Bridgers ist eine Meisterin der leisen Verwüstung, indem sie Zeilen verwendet, die einen Song oft in seinen Spuren stoppen würden, bevor er schnell weitergeht. „Halloween“, ein Lied über das Tragen von Masken für andere Menschen, sowohl im übertragenen als auch im wörtlichen Sinne, beginnt mit dem Text “I hate living by the hospital/ The sirens go all night/ I used to joke that if they woke you up/ Somebody better be dying.” Die überaus spezifischen Details und die morbide Selbstironie sind nur zwei der vielen Details, die ihre Songs so unvergesslich machen. Auf der Single „Kyoto“, die auf ihrer Beziehung zu ihrem entfremdeten Vater basiert, singt sie in einem optimistischen Tempo: „You call on his birthday/ You were off by like 10 days/ But you get a some points for trying“, destilliert ein Leben lang von Ressentiments und resignierter Akzeptanz in einer Linie. Auf dem atemberaubenden Herzstück des Albums „Chinese Satellite“ singt Bridgers über sie und eine Freundin, die mit einer Gruppe evangelikaler Demonstranten kämpft, wobei die Freundin erklärt, dass sie nicht an ein Leben nach dem Tod glauben.
Während die Saiten hinter ihr anschwellen, singt Bridgers: “You know I’d stand on a corner, embarrassed with a picket sign/ If it meant I could see you when I died.” Es ist ein eindrucksvolles Beispiel dafür, wie Bridgers ihre Geschichten mit ausnehmender Wirkung einsetzt. „Punisher“ nimmt all diese wirbelnden Emotionen – sowohl auf Mikro- als auch auf Makroebene – und versetzt sie in einen Zustand unheimlicher Ruhe. Eine übliche Reaktion auf ein schweres Trauma ist, dass das Subjekt fast entgegen der Intuition von einem Gefühl des Friedens und eines erhöhten Bewusstseins überschwemmt wird.
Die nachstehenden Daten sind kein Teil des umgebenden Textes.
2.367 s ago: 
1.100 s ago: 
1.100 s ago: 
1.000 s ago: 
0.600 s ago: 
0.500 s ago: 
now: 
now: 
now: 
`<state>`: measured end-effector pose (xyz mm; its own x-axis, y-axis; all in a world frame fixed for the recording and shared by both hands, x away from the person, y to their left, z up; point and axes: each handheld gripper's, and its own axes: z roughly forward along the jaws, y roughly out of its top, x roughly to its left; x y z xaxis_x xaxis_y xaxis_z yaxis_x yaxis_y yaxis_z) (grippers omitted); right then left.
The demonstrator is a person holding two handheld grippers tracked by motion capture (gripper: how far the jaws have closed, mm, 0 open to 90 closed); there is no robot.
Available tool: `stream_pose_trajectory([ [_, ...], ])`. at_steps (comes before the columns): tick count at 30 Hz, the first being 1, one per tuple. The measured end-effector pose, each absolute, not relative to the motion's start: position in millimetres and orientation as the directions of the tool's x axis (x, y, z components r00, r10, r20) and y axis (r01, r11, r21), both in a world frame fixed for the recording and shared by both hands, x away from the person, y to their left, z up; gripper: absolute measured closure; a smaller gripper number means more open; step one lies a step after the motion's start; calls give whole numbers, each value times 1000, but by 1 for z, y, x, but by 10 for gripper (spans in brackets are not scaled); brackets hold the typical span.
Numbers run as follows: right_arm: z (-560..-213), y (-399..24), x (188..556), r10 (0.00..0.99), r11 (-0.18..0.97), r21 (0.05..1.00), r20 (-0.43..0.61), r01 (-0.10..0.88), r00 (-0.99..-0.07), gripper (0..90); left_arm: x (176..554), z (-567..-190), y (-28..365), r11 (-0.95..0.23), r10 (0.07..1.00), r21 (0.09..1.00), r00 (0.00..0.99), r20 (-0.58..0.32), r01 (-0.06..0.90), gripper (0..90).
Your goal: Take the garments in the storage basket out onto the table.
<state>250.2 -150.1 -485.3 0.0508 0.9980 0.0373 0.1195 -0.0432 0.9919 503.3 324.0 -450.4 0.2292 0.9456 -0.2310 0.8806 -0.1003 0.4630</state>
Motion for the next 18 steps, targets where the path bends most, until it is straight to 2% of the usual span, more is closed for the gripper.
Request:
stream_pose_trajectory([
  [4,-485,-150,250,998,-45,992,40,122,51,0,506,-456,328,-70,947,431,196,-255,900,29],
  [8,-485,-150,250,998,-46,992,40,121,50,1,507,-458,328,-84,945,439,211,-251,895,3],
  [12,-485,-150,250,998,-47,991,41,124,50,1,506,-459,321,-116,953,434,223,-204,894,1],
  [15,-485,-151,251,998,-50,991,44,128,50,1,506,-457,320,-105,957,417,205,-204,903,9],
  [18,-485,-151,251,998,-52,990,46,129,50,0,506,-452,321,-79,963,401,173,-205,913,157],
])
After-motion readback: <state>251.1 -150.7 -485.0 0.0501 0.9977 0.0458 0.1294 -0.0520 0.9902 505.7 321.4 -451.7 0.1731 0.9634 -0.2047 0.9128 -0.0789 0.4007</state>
Es ist weniger Verleugnung als vielmehr die Unfähigkeit des Verstandes zu verdauen, was gerade passiert ist. Dieses Gefühl fühlt sich sehr nach „Punisher“ an – ein Album, das die Welt um sich herum brennen sieht und sich nach innen zurückzieht. Als solches ist es sowohl ein ungemein persönliches Album als auch ein Kommentar zum Zustand der Gesellschaft. „Punisher“ ist ein Produkt der Zeit, aber es ist auch eines, das nur von Phoebe Bridgers hätte gemacht werden können. Es ist ein Album, das sich durch seine Endgültigkeit auszeichnet; eine Reihe von Meilensteinen in einer Zeit, in der die Vorbereitung auf das Ende immer weniger absurd erscheint.